"Copey" has resigned. To many Harvard men throughout the country and to some in distant corners of the earth, this is sad news. "Copey" is an institution, as much a part of Harvard as Hollis Hall in which he has so long lived. To the undergraduates of the present and succeeding years the loss is greatest, for there is none to play his special role. His old "boys", who number many of the leading writers in the country and not a few bank presidents, Government officials and great lawyers, will be glad to learn that he is to retain his rooms in Hollis Hall which they knew so well in their undergraduate days. There they will be sure to find him sitting, as usual, by the coal grate in his book-lined room to welcome them, ever interested, sympathetic and inspiriting.
Charles Townsend Copeland has been one of those rare scholars who have truly appraised the personal relation between teacher and pupil. He relied more on direct contact than on lectures, books and formulas, but his courses nevertheless have been popular, and the fame of his readings has traveled far beyond collegiate circles. But it has been by summoning the members of his composition course "English 23," to his rooms in Hollis to read aloud their themes to him, and by gathering others together on winter evenings to exchange ideas about everything this side of the moon, that his influence has been greatest. Thus he has quickened thought, provoked discussion, freshened ambition, and given many a youngster his first inkling of the value of clear thinking. In the process he has shaped the development of careers which, without his inspiration and interest, might never have reached their fullness. To others uncertain of themselves, he has given of his courage. In return, he has asked only that those who have gone out into the world write him from time to time, and that the successful lend a hand to beginners and that when they return to Cambridge they permit themselves to be "exhibited" to the undergraduates as examples of what his "young men" can do if they "have a mind to it."

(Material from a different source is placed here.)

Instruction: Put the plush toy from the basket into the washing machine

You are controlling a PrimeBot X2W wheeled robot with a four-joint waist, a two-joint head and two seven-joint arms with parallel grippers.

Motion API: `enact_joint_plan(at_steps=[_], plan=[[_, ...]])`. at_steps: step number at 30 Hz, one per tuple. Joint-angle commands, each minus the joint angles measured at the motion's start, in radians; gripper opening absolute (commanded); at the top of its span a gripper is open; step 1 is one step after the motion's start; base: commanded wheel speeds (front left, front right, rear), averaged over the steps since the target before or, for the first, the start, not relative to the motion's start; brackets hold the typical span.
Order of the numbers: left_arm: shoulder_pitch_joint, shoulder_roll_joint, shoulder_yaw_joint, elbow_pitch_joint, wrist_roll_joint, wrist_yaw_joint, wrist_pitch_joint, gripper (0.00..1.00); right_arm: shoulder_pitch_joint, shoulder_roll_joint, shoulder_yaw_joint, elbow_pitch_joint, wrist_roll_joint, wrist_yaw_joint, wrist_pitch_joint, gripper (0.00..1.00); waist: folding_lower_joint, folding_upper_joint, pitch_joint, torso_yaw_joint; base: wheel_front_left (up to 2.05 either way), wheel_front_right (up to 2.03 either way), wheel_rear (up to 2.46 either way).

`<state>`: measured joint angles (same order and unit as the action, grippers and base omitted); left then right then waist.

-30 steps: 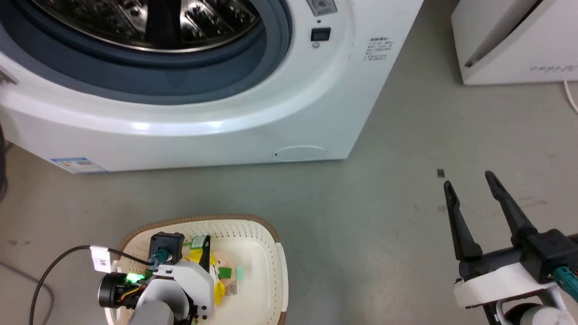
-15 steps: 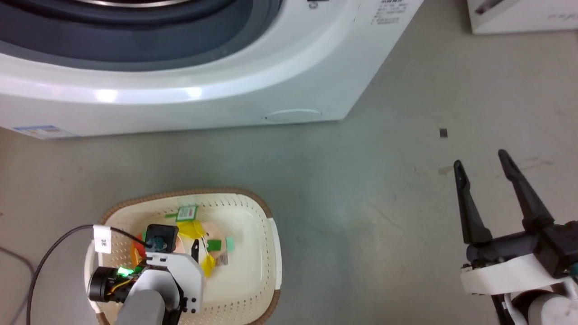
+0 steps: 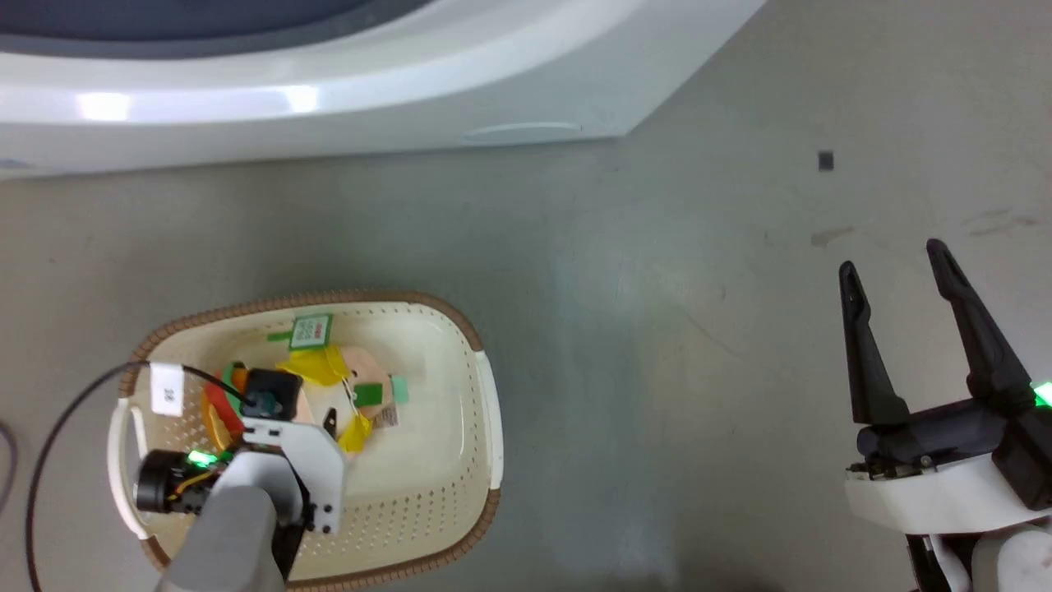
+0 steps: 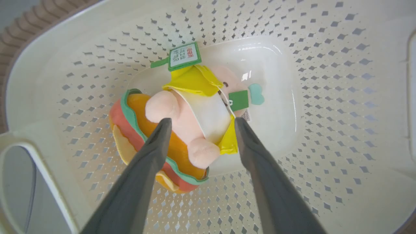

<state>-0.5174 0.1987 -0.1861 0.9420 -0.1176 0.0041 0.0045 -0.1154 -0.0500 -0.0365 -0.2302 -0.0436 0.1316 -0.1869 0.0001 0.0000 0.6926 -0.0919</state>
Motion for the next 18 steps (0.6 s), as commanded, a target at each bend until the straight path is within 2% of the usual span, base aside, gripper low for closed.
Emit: enact_joint_plan(at_steps=[1,9,18], plan=[[-0.033,0.012,-0.007,0.029,-0.008,-0.006,-0.007,1.0,-0.022,0.0,0.002,-0.013,-0.006,-0.001,-0.01,1.0,-0.0001,0.0,0.034,-0.007,0.0,0.0,0.0],[-0.111,0.045,-0.041,0.111,-0.012,-0.002,0.023,1.0,-0.041,0.0,-0.001,-0.049,-0.006,-0.001,-0.027,1.0,-0.0001,0.0,0.13,-0.023,0.0,0.0,0.0],[-0.188,0.053,-0.069,0.204,-0.035,0.0,0.036,1.0,-0.05,0.0,-0.013,-0.087,-0.015,-0.001,-0.045,1.0,-0.0001,0.0,0.223,-0.029,0.0,0.0,0.0]])
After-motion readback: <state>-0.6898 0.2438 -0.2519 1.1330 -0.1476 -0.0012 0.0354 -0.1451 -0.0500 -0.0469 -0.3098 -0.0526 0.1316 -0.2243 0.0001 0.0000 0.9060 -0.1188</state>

Such teachers have been all too rare in our colleges. They are the possessors of wisdom and understanding, the men who have not forgotten that when they were young they looked upon a professor as a combination of a tyrant: a dullard and a purveyor of unwelcome information necessary for passing examinations. Hence they have made it a special practice it might almost be termed an art-of reaching out to shake the students out of their distrust and to substitute zest for lethargy. "Copey's" success has been reflected in the accomplishments of so many who passed under the low lintel of Hollis 15, and in the devotion which these men have always retained for him. They ask nothing better than that the light in the window on the top floor of Hollis Hall, which has been the signal to many generations of Harvard undergraduates that "Copey" is receiving his friends, will burn indefinitely and that even though retired from active service in the University. "Copey" will be "at home" to them until he has lived out the full fourscore years and ten which was the span of life of his ancestors. New York Times.